Nouvelles manifestations de policiers, trois jours après un rassemblement au pied de l’Arc de Triomphe, à Paris. Une quarantaine de policiers se sont rassemblés, jeudi 17 décembre, à Tours (Indre-et-Loire) pour protester contre une décision de justice, et une centaine à Bordeaux (Gironde) pour exprimer leur « ras-le-bol » après les propos d’Emmanuel Macron.

A Bordeaux, près d’une centaine de policiers arrivés en convoi de camions et voitures sirènes hurlantes se sont rassemblés jeudi soir à la lumière des gyrophares sur le parvis de l’hôtel de ville, où ils ont entonné une Marseillaise, peu après 21h30, à l’heure de la jonction des équipes de jour et de nuit.

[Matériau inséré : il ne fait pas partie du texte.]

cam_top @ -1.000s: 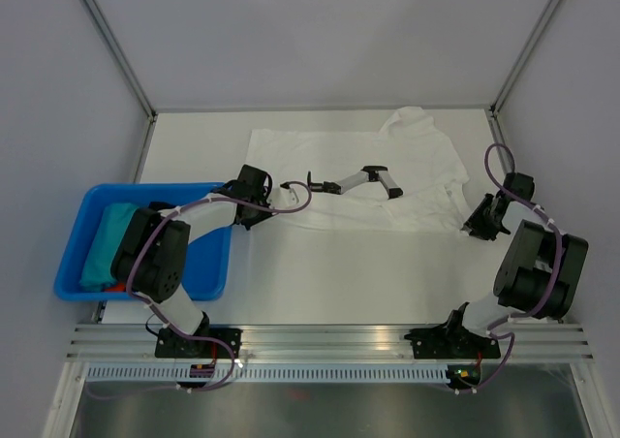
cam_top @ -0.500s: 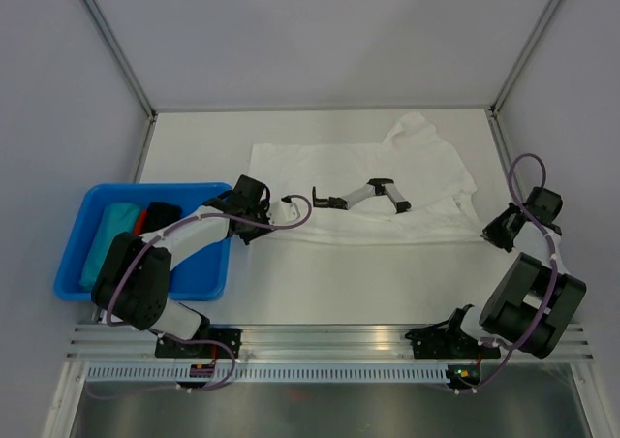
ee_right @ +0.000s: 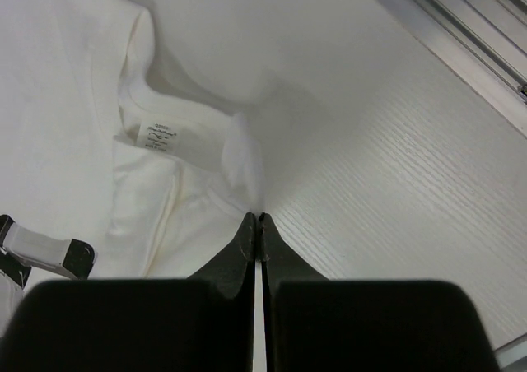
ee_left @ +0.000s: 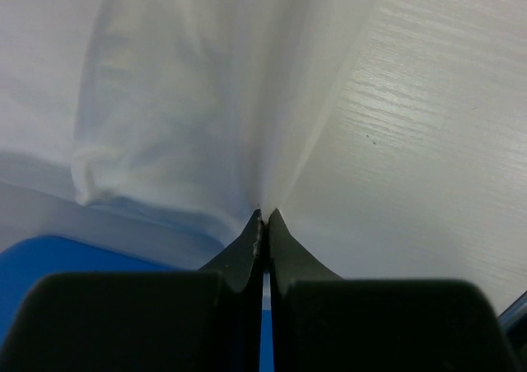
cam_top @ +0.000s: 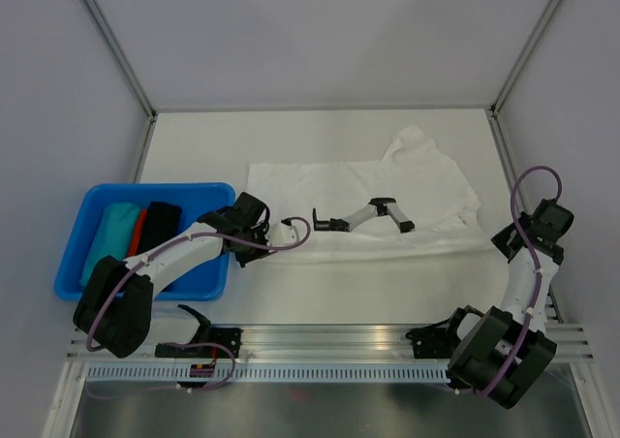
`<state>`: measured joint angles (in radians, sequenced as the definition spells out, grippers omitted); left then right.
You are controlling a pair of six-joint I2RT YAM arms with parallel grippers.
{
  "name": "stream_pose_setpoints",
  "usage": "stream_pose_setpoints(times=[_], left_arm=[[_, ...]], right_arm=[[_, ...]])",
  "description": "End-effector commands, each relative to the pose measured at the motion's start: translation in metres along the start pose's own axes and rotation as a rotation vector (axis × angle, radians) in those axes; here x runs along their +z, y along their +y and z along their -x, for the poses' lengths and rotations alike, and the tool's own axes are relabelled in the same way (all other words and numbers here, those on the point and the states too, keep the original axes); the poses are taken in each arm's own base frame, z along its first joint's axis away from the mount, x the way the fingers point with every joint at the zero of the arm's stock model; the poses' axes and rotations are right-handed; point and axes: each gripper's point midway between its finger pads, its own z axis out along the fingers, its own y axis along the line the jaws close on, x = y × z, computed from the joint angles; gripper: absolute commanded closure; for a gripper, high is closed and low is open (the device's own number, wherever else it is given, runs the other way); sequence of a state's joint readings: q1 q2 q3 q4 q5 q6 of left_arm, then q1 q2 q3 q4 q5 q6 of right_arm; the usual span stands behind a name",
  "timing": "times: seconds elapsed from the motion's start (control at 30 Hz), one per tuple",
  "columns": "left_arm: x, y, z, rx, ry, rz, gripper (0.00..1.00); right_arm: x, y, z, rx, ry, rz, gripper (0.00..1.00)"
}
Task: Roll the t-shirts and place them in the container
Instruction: Fold the tshirt
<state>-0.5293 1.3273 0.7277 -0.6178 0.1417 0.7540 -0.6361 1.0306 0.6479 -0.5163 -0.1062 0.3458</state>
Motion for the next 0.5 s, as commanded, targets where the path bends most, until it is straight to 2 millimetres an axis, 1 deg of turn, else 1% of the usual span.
stream_pose_setpoints(times=[0.0, 0.03, 0.07, 0.1, 0.13, 0.17, 0.2, 0.23, 0.27, 0.3, 0.33, 0.37, 0.4, 0.43, 0.47], left_arm=[[-0.008, -0.017, -0.013, -0.036, 0.032, -0.04, 0.98], [-0.009, -0.019, -0.013, -0.033, 0.032, -0.05, 0.98], [-0.01, -0.021, -0.014, -0.031, 0.032, -0.054, 0.98], [-0.011, -0.027, -0.017, -0.03, 0.044, -0.079, 0.98], [-0.011, -0.033, -0.017, -0.025, 0.04, -0.11, 0.98], [-0.014, -0.044, -0.02, -0.008, 0.045, -0.155, 0.94], [-0.015, -0.048, -0.022, -0.002, 0.048, -0.176, 0.85], [-0.018, -0.052, -0.022, 0.012, 0.046, -0.197, 0.62], [-0.022, -0.058, -0.023, 0.019, 0.047, -0.224, 0.55], [-0.032, -0.054, -0.013, 0.022, 0.013, -0.218, 0.5], [-0.04, -0.058, -0.007, 0.016, -0.004, -0.239, 0.46], [-0.047, -0.053, 0.0, -0.004, -0.024, -0.225, 0.46], [-0.061, -0.037, 0.019, -0.015, -0.073, -0.177, 0.45], [-0.068, -0.026, 0.031, -0.04, -0.098, -0.143, 0.45], [-0.086, -0.004, 0.057, -0.094, -0.157, -0.077, 0.45]], right_arm=[[-0.012, -0.013, 0.022, 0.015, -0.107, -0.077, 1.0], [-0.014, -0.013, 0.024, 0.012, -0.118, -0.075, 0.99], [-0.016, -0.013, 0.025, 0.01, -0.127, -0.074, 0.96], [-0.019, -0.016, 0.028, 0.011, -0.141, -0.095, 0.88], [-0.021, -0.018, 0.029, 0.014, -0.144, -0.108, 0.68], [-0.025, -0.023, 0.034, 0.018, -0.169, -0.14, 0.59], [-0.028, -0.024, 0.037, 0.017, -0.182, -0.151, 0.52], [-0.034, -0.025, 0.042, 0.018, -0.204, -0.161, 0.44], [-0.039, -0.026, 0.047, 0.02, -0.227, -0.171, 0.43], [-0.043, -0.026, 0.052, 0.025, -0.249, -0.177, 0.43], [-0.05, -0.022, 0.064, 0.028, -0.289, -0.165, 0.43], [-0.056, -0.016, 0.071, 0.026, -0.321, -0.139, 0.43], [-0.06, -0.008, 0.078, 0.032, -0.343, -0.104, 0.44], [-0.068, 0.014, 0.093, 0.024, -0.38, 0.003, 0.45], [-0.07, 0.028, 0.099, 0.043, -0.389, 0.07, 0.46]])
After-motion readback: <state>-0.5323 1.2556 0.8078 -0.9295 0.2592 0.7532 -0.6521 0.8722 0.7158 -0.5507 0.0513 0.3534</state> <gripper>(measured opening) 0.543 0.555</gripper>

Répondant à l’appel du syndicat Alliance police nationale, ces policiers de nuit venus de la métropole de Bordeaux et des départements néo-aquitains de Charente et du Lot-et-Garonne entendaient exprimer leur « ras-le-bol » après les « allusions injustifiées du chef de l’Etat visant à décrédibiliser la Police Républicaine coupable selon lui de contrôles au faciès et/ou de violences inadaptées », selon le syndicat.

A Tours, les fonctionnaires ont manifesté à 21h30 devant le palais de justice après la condamnation en début de semaine d’un de leur collègue à six mois de prison avec sursis et interdiction d’exercer pendant dix-huit mois pour avoir giflé un homme lors d’une intervention. A la barre, le policier avait dit avoir procédé à un geste de réanimation, « une stimulation faciale pour ranimer l’individu ».

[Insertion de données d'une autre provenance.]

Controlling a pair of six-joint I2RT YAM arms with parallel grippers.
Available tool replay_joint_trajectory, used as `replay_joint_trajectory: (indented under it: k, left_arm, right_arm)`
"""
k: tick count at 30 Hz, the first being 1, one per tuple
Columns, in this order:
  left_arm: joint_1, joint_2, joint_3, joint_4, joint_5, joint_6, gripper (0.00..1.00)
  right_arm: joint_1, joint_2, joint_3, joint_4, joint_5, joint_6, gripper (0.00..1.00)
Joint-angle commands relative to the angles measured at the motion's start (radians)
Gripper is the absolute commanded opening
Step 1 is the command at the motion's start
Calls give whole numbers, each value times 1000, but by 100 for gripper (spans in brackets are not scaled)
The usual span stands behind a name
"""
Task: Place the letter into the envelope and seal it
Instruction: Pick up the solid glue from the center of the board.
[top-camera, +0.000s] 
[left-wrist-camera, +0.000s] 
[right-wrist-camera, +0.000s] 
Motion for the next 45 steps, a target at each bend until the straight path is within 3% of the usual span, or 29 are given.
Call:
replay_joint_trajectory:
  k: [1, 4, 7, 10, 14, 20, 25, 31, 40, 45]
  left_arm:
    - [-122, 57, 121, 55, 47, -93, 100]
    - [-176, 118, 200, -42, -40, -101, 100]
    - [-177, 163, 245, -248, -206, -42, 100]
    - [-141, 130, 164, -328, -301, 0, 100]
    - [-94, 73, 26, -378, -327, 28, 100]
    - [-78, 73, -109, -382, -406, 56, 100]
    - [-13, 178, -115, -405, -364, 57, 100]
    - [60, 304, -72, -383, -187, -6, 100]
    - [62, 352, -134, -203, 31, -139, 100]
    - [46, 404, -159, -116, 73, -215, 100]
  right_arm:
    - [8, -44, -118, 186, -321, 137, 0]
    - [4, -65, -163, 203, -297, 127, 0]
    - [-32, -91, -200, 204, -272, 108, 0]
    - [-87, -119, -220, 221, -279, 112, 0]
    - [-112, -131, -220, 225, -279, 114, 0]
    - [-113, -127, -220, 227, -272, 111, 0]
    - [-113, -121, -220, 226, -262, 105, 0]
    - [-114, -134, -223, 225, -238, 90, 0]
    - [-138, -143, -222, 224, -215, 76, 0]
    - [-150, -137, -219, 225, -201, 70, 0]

« La décision qui a été prise par le tribunal est injuste et disproportionnée. Aujourd’hui, ses collègues de travail viennent matérialiser leur colère », a déclaré David Debono, du syndicat Unité SGP Police FO. Un officier en tenue a été enchaîné devant le palais de justice. « Une claque = 6 mois de sursis » ou « 100% coupable », pouvait-on lire sur des pancartes.

Ces policiers qui manifestent vont-ils être sanctionnés ? Impossible de l’anticiper. Reste que les policiers qui ont manifesté à Paris au pied de l’Arc de Triomphe seront convoqués par leur hiérarchie, à l’initiative du préfet de police Didier Lallement, selon France Bleu Paris.